__Exercise__
Every line of the listing below needs to be reproduced exactly.

*** Opening Data block ***

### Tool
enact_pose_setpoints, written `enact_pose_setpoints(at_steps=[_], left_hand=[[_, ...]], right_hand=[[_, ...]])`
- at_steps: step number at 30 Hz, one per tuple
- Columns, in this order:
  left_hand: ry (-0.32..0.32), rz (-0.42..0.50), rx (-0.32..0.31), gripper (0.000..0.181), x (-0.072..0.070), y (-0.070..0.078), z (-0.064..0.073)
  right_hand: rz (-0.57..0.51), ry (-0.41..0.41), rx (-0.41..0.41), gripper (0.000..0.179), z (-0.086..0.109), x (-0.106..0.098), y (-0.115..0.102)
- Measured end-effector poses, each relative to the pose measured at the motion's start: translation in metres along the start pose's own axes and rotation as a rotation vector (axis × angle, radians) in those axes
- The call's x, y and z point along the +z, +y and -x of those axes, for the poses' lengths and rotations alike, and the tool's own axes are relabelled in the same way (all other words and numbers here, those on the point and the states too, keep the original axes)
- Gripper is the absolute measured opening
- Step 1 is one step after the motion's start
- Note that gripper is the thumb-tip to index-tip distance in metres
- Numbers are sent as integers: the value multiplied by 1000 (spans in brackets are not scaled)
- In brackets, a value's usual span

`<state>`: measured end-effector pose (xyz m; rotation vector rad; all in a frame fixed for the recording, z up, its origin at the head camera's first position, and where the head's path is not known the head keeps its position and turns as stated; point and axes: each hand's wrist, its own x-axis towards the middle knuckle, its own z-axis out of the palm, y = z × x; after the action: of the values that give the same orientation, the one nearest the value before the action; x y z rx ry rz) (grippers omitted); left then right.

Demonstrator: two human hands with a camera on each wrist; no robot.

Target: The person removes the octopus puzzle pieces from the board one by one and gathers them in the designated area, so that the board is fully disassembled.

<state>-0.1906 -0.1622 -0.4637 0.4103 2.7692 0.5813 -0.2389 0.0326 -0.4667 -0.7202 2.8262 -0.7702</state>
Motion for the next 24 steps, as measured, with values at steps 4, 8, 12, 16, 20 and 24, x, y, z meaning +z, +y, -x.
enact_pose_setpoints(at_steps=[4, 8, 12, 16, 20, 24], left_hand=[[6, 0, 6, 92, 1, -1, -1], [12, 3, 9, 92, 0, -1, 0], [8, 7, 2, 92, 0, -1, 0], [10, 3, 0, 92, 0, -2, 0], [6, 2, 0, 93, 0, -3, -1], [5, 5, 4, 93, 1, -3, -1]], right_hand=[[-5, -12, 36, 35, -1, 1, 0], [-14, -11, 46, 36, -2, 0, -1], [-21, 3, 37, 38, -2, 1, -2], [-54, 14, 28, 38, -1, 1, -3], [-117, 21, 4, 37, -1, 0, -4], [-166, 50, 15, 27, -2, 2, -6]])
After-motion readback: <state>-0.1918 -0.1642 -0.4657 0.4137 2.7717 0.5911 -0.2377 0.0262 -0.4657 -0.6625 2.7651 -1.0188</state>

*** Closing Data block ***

__Answer to this problem__
### Tool
enact_pose_setpoints, written `enact_pose_setpoints(at_steps=[_], left_hand=[[_, ...]], right_hand=[[_, ...]])`
- at_steps: step number at 30 Hz, one per tuple
- Columns, in this order:
  left_hand: ry (-0.32..0.32), rz (-0.42..0.50), rx (-0.32..0.31), gripper (0.000..0.181), x (-0.072..0.070), y (-0.070..0.078), z (-0.064..0.073)
  right_hand: rz (-0.57..0.51), ry (-0.41..0.41), rx (-0.41..0.41), gripper (0.000..0.179), z (-0.086..0.109), x (-0.106..0.098), y (-0.115..0.102)
- Measured end-effector poses, each relative to the pose measured at the motion's start: translation in metres along the start pose's own axes and rotation as a rotation vector (axis × angle, radians) in those axes
- The call's x, y and z point along the +z, +y and -x of those axes, for the poses' lengths and rotations alike, and the tool's own axes are relabelled in the same way (all other words and numbers here, those on the point and the states too, keep the original axes)
- Gripper is the absolute measured opening
- Step 1 is one step after the motion's start
- Note that gripper is the thumb-tip to index-tip distance in metres
- Numbers are sent as integers: the value multiplied by 1000 (spans in brackets are not scaled)
- In brackets, a value's usual span

`<state>`: measured end-effector pose (xyz m; rotation vector rad; all in a frame fixed for the recording, z up, its origin at the head camera's first position, and where the head's path is not known the head keeps its position and turns as stated; point and axes: each hand's wrist, its own x-axis towards the middle knuckle, its own z-axis out of the palm, y = z × x; after the action: of the values that give the same orientation, the one nearest the value before the action; x y z rx ry rz) (grippers omitted); left then right.

Demonstrator: two human hands with a camera on each wrist; no robot.

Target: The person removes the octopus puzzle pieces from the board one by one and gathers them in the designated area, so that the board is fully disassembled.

<state>-0.1906 -0.1622 -0.4637 0.4103 2.7692 0.5813 -0.2389 0.0326 -0.4667 -0.7202 2.8262 -0.7702</state>
Motion for the next 24 steps, as measured, with values at steps 4, 8, 12, 16, 20 and 24, x, y, z meaning +z, +y, -x.
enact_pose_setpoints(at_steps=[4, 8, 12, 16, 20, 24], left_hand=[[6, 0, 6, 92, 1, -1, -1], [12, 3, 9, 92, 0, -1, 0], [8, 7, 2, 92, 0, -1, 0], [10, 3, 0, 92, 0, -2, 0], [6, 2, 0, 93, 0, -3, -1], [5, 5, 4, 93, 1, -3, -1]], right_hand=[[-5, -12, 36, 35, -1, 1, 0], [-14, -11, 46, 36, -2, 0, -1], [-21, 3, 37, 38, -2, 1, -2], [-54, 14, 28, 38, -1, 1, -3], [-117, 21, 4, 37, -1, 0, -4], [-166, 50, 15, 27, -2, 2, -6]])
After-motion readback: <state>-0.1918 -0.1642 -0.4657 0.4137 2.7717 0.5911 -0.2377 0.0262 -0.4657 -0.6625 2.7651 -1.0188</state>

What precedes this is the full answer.